What confused me even more is that during the same call, we became EVEN MORE serious emotionally. We started openly talking about marriage, long-term future plans, where we’d live, growing old together, everything.

So in my mind, I naturally assumed the “breakup possibility” was no longer actually on the table. Why would I think otherwise when someone is actively planning a future with me every single day?

Then toward the end of April, he randomly brought up breakup possibilities again. This especially shocked me because during the weeks before that, he had been intensely future-planning with me.

That honestly shook me because it felt like emotional whiplash.

I even told him directly at one point, “Please don’t break up with me before my exams.” I was already going through a horrible period mentally and emotionally due to family pressure, exam stress, and personal issues.

Then a few days before the breakup, we had another long emotional conversation. He said it was becoming exhausting to constantly measure his words around me because whenever breakup possibilities or uncertainty came up, I’d spiral emotionally(though he did say he understood my situation and told me not to blame myself for it).

To be fair, I do admit I struggle with anxiety and overthinking. But at the same time, the ONLY topic that consistently triggered me was this repeated breakup uncertainty. I felt like he kept saying “I’m not breaking up with you” while simultaneously repeatedly introducing breakup as an option into the relationship.

He also kept emphasizing that the “practical” choice would be breakup due to the future workload, but that “love” was the reason he was still trying.

That wording honestly confused me deeply because it felt like emotionally he was halfway in and halfway out at the same time.

The weirdest part is that despite all these difficult conversations, he was still loving and affectionate literally until the final day.

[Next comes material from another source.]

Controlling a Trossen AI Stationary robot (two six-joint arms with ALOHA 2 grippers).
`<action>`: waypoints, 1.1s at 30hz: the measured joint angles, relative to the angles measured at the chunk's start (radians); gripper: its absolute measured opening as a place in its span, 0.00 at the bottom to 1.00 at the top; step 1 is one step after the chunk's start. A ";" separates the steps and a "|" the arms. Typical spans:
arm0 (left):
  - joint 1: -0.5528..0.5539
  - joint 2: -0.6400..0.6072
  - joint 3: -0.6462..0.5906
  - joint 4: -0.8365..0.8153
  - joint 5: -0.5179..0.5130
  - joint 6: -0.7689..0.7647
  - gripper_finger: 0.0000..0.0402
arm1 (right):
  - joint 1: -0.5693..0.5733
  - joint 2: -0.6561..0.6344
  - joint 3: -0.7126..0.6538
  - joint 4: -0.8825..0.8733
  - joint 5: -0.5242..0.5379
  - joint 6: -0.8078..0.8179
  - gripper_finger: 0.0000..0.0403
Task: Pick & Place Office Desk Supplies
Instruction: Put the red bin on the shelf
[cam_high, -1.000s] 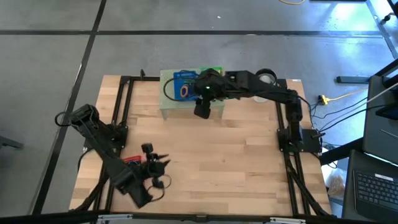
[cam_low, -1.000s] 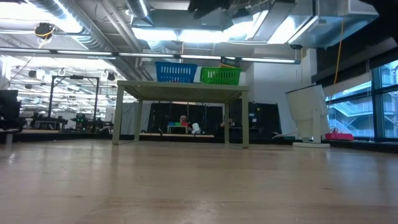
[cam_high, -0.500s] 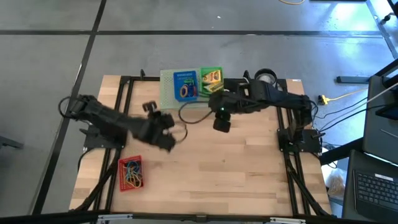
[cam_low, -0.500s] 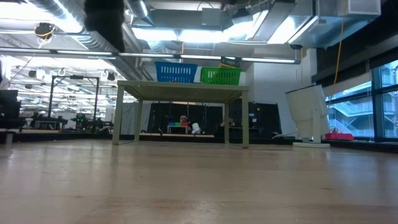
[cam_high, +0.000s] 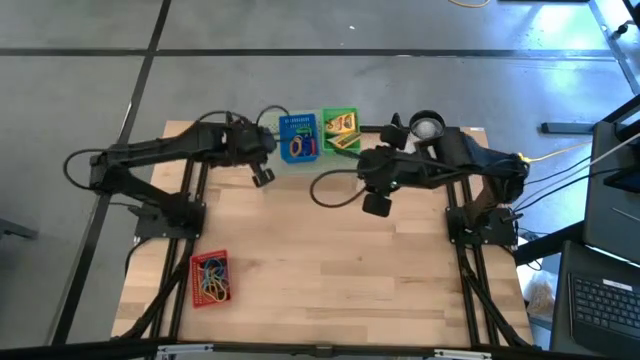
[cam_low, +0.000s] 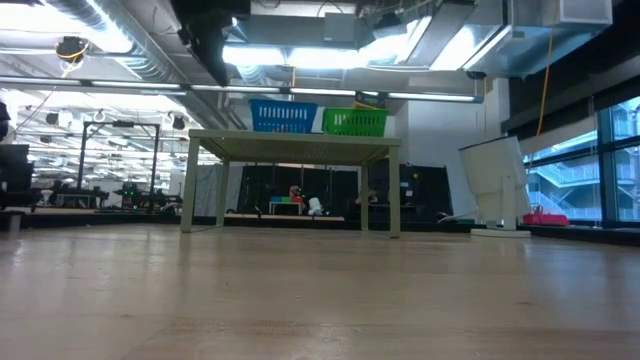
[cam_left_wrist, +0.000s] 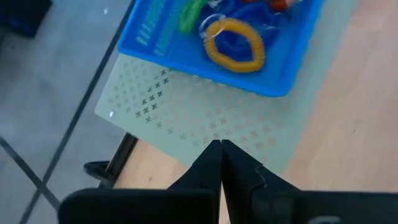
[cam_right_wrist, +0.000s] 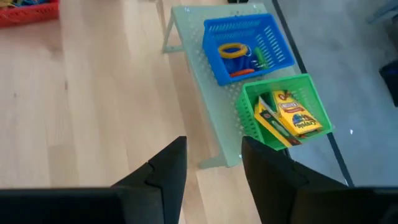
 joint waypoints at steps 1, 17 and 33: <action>0.023 0.001 -0.001 0.000 0.011 0.009 0.00 | 0.012 -0.006 0.000 0.000 0.009 0.004 0.38; 0.227 0.007 -0.225 0.405 0.291 0.202 0.00 | 0.188 -0.153 -0.283 0.000 0.252 0.193 0.38; 0.262 0.048 -0.225 0.483 0.306 0.255 0.00 | 0.273 -0.539 -1.010 0.122 0.313 0.688 0.38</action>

On the day of the breakup itself, the call STARTED sweetly and normally. He was talking affectionately to me like always.

Then during the same call, we started discussing the upcoming work schedule again. I simply admitted that the constant uncertainty about whether we were staying together or not was making me anxious because I felt like I was emotionally standing on two boats at once, trying to build a future while simultaneously preparing for heartbreak.

That’s when he suddenly said he thought the practical decision was to break up.

I asked him what he actually wanted. He said he felt pressured juggling work and the relationship already, and when work became even heavier, he wouldn’t be able to handle it mentally.

This hurt me deeply because throughout the relationship, I had genuinely been extremely supportive of his schedule. I never got angry if he gamed after work, needed space, was tired, busy, or unavailable. I always tried to make things easier for him, not harder.

And yet within basically a 30-minute call, we went from talking lovingly to suddenly being broken up.

That’s the part I genuinely cannot process emotionally.

After the breakup, I still acted very amicably. The next day, though, I sent him a very long emotional message expressing everything I had been holding in, then blocked him everywhere, even though he wanted to stay connected, because I knew I would never emotionally move on if I stayed connected to him.

I think what’s hardest for me to understand is how someone can spend weeks talking about forever with you, discussing marriage and future plans, acting deeply in love, reassuring you constantly, only to suddenly leave because of anticipated future pressure before even trying to go through it together.

I know he wasn’t a bad person. That’s part of why this hurts so much. If he had treated me badly, this would honestly be easier to process.

I’m trying really hard not to villainize him because I know he was stressed too, and maybe he genuinely became overwhelmed internally in ways I couldn’t fully see.

But emotionally, it’s still very difficult not to feel abandoned, especially because this happened during one of the lowest points of my life and right before important exams.

This relationship was my first serious attempt at genuinely opening my heart again after years of fear and emotional avoidance, which is probably why the breakup affected me so intensely.

I’d really appreciate neutral opinions or perspectives because right now I genuinely feel emotionally lost.